In August 2014, the FASB issued ASU 2014-15, Disclosure of Uncertainties about an Entity's Ability to Continue as a Going Concern ("ASU 2014-15"), an amendment to FASB Accounting Standards Codification ("ASC") Topic 205, Presentation of Financial Statements.  This update provides guidance on management's responsibility in evaluating whether there is substantial doubt about an entity's ability to continue as a going concern and to provide related footnote disclosures. ASU 2014-15 is effective for annual periods ending after December 15, 2016, and for annual and interim periods thereafter. Early adoption is permitted. We do not expect the adoption of ASU 2014-15 to have a material impact on our consolidated financial statements or results of operations.  If events occur in future periods that affect our ability to continue as a going concern, we will provide the disclosures required by ASU 2014-15.

7


In April 2015, the FASB issued ASU 2015-03, Interest - Imputation of Interest (Subtopic 835-30): Simplifying the Presentation of Debt Issuance Costs ("ASU 2015-03"). ASU 2015-03 requires that debt issuance costs related to a recognized debt liability be presented in the balance sheet as a direct deduction from the carrying amount of that debt liability, consistent with debt discounts. We currently recognize debt issuance costs as assets on our consolidated balance sheet. The recognition and measurement guidance for debt issuance costs are not affected by ASU 2015-03. ASU 2015-03 is effective for annual periods, and interim periods within those annual periods, beginning after December 15, 2015 and early adoption is permitted.  Currently, we do not expect the adoption of ASU 2015-03 to have a material impact on our consolidated financial statements or results of operations.
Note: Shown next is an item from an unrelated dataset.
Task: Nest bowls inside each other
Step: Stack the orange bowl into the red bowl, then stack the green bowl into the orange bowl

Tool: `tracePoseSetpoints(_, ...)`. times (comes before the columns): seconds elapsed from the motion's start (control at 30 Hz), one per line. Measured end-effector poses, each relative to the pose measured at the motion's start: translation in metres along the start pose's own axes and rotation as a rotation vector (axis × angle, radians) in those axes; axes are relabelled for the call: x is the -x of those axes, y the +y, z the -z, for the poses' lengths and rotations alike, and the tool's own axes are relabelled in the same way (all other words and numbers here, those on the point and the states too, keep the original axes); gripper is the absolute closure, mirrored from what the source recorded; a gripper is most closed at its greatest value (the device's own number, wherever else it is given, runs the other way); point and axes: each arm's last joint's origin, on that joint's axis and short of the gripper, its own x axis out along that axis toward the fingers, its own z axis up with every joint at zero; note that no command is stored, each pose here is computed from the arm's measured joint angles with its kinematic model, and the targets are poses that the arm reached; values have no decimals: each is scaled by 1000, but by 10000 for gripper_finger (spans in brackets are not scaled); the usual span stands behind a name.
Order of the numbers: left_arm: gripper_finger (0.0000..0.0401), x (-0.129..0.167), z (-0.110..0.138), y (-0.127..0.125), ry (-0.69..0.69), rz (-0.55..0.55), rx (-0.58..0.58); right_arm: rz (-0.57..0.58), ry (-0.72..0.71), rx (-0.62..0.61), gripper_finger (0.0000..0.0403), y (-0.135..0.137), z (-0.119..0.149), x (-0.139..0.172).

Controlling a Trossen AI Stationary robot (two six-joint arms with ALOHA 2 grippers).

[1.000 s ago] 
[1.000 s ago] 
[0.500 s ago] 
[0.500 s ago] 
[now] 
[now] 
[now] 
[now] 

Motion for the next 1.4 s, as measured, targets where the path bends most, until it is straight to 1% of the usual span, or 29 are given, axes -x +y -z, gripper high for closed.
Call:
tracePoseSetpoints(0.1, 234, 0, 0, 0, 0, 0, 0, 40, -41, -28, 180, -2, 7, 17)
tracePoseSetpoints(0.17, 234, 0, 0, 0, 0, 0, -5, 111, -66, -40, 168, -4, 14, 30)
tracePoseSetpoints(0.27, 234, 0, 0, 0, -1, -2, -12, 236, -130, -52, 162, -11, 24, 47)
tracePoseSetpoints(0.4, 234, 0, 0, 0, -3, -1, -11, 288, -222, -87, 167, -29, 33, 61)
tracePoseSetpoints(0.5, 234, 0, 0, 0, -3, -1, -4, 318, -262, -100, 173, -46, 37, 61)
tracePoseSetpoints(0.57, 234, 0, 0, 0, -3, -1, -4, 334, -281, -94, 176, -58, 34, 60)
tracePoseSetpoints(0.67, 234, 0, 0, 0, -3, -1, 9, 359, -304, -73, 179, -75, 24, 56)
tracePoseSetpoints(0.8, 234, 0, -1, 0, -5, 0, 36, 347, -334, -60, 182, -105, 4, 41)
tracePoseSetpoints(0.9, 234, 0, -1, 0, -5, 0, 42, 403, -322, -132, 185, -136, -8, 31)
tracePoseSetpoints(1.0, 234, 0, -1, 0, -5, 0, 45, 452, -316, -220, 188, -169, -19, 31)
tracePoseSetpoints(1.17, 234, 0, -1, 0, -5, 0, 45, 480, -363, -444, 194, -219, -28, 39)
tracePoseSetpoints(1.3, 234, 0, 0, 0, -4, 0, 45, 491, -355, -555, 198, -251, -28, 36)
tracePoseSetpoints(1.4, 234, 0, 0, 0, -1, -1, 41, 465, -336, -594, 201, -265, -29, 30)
In July 2015, the FASB issued ASU 2015-11, Simplifying the Measurement of Inventory (“ASU 2015-11”), an amendment to ASC Subtopic 330-10.  The amendment states that entities should measure inventory at the lower of cost and net realizable value.  The amendment does not apply to inventory that is measured using last-in, first-out (LIFO) or the retail inventory method.  The amendment applies to all other inventory, which includes inventory that is measured using first-in, first-out (FIFO) or average cost.  ASU 2015-11 is effective for fiscal years beginning after December 31, 2016, including interim periods within those fiscal years.  We are currently assessing the potential impact of ASU 2015-11 on our consolidated financial statements and results of operations.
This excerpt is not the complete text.